In September 2022, the death of Mahsa Amini, a Kurdish woman who died in police custody after being arrested by morality police for wearing the hijab “inappropriately”, sparked widespread protest across Iran. Authorities claimed Amini died of a heart attack in custodywhile her family said she was beaten. Protests around his death quickly turned into wider dissatisfaction with the regime.
Over the next six months, Iranian security forces routinely used drastic tactics to try to quell protests, going so far as to arrest children. In a report released Thursday, Amnesty International discovered that children arrested during and after protests had been subjected to electric shocks to their bodies, had their heads underwater, had been sexually assaulted and had been threatened with rape. Many children were only released after signing letters of “repentance” and promising not to participate in further protests, according to the human rights organization. The Iranian government did not respond to the report and did not immediately respond to BuzzFeed News’ request for comment.

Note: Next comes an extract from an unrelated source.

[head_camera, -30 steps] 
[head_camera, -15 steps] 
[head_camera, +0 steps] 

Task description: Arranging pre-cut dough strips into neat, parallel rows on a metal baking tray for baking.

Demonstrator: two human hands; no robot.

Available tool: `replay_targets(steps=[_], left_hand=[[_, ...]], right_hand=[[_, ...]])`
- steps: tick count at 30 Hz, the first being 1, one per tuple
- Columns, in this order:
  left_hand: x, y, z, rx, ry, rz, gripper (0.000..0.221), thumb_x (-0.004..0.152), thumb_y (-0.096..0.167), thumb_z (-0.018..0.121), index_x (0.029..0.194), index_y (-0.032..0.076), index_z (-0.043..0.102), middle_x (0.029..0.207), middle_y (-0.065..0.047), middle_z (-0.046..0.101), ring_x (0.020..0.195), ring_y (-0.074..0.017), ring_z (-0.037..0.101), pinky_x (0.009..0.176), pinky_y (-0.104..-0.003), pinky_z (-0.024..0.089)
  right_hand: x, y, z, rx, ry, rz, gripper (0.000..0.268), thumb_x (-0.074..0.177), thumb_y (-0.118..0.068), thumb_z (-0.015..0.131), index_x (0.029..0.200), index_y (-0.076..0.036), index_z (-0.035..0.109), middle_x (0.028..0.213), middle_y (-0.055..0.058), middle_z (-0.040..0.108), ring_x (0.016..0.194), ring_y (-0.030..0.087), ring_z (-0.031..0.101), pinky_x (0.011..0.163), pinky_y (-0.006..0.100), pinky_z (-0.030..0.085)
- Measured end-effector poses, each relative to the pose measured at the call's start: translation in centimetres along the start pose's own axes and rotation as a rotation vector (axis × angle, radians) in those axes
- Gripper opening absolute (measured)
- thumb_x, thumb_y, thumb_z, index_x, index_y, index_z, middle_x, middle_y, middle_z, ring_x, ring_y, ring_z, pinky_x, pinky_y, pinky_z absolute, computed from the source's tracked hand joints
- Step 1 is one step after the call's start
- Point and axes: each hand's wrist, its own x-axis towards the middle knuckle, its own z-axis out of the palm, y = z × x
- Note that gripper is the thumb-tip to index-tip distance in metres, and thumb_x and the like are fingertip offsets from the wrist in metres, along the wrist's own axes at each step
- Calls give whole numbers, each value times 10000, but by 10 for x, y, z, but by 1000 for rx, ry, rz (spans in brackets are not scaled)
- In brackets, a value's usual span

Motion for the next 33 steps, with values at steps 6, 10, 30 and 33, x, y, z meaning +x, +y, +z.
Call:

A mysterious wave of suspected poisonings across the country also landed more than 1,000 schoolgirls in hospital. Iranian Interior Minister Ahmad Vahidi, whose department leads investigations into poisoning reports, said in early March that 90% of hospitalizations came from “the stress and worries caused by the news.” Many Iranians dismissed that explanation, calling Vahidi’s claim “ridiculous” and criticizing the regime for failing to act on the reports despite widespread surveillance of residents.
In a press release on Thursday, the UN called the “deliberate” poisonings and condemned the government for failing to protect the girls and promptly investigate the cases.
“There is a stark contrast between the rapid deployment of force to arrest and imprison peaceful protesters and a months-long failure to identify and apprehend the perpetrators of large-scale, coordinated attacks on young girls in Iran,” they said. UN experts.